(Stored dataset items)

=== Section Start ===

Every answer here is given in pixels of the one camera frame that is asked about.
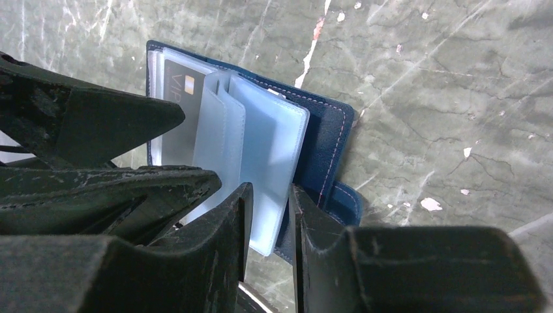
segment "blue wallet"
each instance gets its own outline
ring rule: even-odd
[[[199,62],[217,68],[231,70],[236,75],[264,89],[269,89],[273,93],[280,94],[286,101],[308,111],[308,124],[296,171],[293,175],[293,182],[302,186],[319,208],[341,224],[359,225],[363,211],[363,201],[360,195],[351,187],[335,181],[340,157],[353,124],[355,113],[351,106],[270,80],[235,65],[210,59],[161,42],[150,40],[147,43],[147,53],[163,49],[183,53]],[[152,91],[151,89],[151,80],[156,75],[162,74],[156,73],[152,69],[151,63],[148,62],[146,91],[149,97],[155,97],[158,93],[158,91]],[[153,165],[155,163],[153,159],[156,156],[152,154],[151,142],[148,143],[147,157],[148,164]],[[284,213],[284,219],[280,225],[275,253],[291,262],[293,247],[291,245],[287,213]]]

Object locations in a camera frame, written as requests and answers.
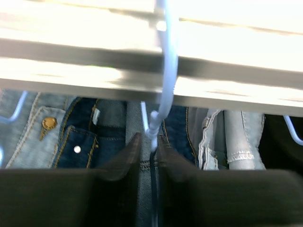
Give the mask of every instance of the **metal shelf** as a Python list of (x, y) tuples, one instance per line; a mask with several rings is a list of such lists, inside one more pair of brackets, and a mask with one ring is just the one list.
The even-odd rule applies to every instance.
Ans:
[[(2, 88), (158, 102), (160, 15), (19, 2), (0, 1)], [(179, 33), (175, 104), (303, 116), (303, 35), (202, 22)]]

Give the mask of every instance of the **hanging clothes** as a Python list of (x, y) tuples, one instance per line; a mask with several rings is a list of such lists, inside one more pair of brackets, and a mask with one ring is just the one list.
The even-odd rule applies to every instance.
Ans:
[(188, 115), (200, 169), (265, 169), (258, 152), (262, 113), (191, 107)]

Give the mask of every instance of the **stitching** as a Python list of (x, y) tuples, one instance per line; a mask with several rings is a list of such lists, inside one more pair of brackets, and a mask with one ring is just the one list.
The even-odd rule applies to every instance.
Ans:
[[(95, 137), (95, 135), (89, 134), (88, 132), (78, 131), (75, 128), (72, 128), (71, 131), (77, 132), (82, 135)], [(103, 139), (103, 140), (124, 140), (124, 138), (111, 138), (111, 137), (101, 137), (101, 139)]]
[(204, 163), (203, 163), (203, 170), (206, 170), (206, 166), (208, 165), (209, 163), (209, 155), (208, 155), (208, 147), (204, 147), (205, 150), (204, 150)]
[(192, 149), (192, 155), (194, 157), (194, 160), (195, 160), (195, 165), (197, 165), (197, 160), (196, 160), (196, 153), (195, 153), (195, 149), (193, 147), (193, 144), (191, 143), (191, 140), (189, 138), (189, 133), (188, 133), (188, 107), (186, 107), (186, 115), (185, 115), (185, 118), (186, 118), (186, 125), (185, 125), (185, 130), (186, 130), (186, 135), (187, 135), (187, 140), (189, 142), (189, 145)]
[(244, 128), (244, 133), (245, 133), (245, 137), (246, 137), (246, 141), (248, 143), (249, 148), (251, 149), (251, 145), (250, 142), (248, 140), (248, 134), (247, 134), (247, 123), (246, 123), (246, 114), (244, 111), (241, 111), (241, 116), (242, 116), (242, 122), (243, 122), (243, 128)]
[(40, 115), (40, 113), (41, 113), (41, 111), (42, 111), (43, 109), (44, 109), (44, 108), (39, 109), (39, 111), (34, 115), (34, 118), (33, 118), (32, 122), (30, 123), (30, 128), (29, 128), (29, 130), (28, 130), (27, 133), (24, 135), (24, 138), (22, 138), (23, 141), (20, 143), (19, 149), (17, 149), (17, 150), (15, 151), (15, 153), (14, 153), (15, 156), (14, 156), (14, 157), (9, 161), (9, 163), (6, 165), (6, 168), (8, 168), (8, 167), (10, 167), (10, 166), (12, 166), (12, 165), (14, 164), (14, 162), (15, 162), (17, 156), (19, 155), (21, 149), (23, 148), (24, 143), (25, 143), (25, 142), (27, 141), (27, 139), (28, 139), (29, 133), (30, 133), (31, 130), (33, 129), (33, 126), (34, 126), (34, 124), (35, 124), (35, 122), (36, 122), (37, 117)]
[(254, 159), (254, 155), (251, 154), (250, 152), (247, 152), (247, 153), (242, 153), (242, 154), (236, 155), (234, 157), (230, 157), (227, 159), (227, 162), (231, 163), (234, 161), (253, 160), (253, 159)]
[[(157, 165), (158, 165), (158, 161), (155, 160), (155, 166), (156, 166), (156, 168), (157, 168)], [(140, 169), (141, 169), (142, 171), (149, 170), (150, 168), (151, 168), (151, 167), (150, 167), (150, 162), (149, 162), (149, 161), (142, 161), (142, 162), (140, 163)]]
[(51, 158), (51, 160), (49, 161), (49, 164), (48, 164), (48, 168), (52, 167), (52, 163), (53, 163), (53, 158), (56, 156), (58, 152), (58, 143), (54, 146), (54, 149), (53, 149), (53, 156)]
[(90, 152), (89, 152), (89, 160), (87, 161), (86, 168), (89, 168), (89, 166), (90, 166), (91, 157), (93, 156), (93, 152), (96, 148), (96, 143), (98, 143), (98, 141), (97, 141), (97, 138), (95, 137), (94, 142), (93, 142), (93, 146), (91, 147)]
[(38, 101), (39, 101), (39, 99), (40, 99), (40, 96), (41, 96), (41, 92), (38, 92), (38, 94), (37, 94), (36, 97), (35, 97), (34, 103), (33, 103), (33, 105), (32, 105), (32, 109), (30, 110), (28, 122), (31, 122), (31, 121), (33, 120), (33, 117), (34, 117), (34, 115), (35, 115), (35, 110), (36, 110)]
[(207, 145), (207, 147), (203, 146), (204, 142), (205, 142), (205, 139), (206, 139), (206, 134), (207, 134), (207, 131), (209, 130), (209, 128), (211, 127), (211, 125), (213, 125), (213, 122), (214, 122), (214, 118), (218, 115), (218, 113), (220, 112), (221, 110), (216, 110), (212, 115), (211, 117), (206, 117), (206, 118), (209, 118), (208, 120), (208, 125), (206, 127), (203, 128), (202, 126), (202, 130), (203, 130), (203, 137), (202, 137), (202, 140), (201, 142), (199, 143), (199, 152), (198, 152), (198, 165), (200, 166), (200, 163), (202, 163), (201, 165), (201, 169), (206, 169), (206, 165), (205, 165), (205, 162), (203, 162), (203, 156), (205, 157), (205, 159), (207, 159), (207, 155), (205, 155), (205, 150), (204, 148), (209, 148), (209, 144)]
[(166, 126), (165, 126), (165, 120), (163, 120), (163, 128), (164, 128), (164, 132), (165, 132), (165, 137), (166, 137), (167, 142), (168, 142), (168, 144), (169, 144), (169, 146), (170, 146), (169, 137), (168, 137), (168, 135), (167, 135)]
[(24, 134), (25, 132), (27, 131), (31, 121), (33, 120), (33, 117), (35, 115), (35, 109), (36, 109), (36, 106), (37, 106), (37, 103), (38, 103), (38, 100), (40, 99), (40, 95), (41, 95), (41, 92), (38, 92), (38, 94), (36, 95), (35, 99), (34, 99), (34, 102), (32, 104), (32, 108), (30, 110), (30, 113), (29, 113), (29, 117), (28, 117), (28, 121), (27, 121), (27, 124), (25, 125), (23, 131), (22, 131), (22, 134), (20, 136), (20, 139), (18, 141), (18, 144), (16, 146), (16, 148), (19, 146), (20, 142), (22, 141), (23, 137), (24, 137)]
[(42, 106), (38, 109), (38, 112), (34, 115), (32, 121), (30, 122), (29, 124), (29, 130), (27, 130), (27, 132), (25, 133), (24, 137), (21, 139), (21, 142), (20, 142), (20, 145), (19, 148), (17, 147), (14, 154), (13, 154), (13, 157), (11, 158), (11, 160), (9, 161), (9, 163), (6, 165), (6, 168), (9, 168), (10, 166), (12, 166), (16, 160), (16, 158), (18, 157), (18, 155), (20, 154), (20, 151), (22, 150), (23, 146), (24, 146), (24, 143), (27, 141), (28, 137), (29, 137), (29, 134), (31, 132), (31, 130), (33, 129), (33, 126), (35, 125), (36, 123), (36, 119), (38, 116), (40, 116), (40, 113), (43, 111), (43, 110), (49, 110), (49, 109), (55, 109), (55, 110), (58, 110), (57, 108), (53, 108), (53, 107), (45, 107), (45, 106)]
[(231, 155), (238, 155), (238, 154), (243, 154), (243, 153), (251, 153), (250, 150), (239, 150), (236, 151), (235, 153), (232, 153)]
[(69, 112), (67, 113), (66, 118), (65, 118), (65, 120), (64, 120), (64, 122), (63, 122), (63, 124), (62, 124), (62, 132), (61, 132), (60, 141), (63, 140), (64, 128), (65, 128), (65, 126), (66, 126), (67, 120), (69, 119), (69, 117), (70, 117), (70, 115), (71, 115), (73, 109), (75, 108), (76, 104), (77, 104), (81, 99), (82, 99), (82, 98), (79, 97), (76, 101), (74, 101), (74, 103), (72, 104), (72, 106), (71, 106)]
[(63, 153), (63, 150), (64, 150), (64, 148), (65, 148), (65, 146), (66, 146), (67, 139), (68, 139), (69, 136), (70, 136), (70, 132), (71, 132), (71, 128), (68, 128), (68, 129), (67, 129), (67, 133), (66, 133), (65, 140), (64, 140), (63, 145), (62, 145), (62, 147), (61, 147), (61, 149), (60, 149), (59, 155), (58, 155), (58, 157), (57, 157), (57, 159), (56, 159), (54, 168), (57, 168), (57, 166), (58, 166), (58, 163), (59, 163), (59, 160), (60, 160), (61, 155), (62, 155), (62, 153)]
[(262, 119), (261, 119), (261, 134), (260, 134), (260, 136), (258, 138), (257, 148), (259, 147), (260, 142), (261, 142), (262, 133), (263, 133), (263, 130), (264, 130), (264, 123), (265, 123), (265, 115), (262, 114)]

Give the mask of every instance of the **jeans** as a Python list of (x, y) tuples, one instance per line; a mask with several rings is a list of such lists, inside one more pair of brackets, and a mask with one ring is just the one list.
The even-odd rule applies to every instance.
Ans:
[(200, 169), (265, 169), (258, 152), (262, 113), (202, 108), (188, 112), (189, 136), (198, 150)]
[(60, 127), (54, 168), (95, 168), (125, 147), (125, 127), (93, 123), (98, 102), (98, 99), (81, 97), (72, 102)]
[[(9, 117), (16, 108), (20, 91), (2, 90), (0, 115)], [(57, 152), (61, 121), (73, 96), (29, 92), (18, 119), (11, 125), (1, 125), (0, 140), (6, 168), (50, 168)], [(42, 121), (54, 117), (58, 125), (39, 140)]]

=== Section End ===

A single number is the answer here: how many lines above carry the string "camera"?

Exercise response – 2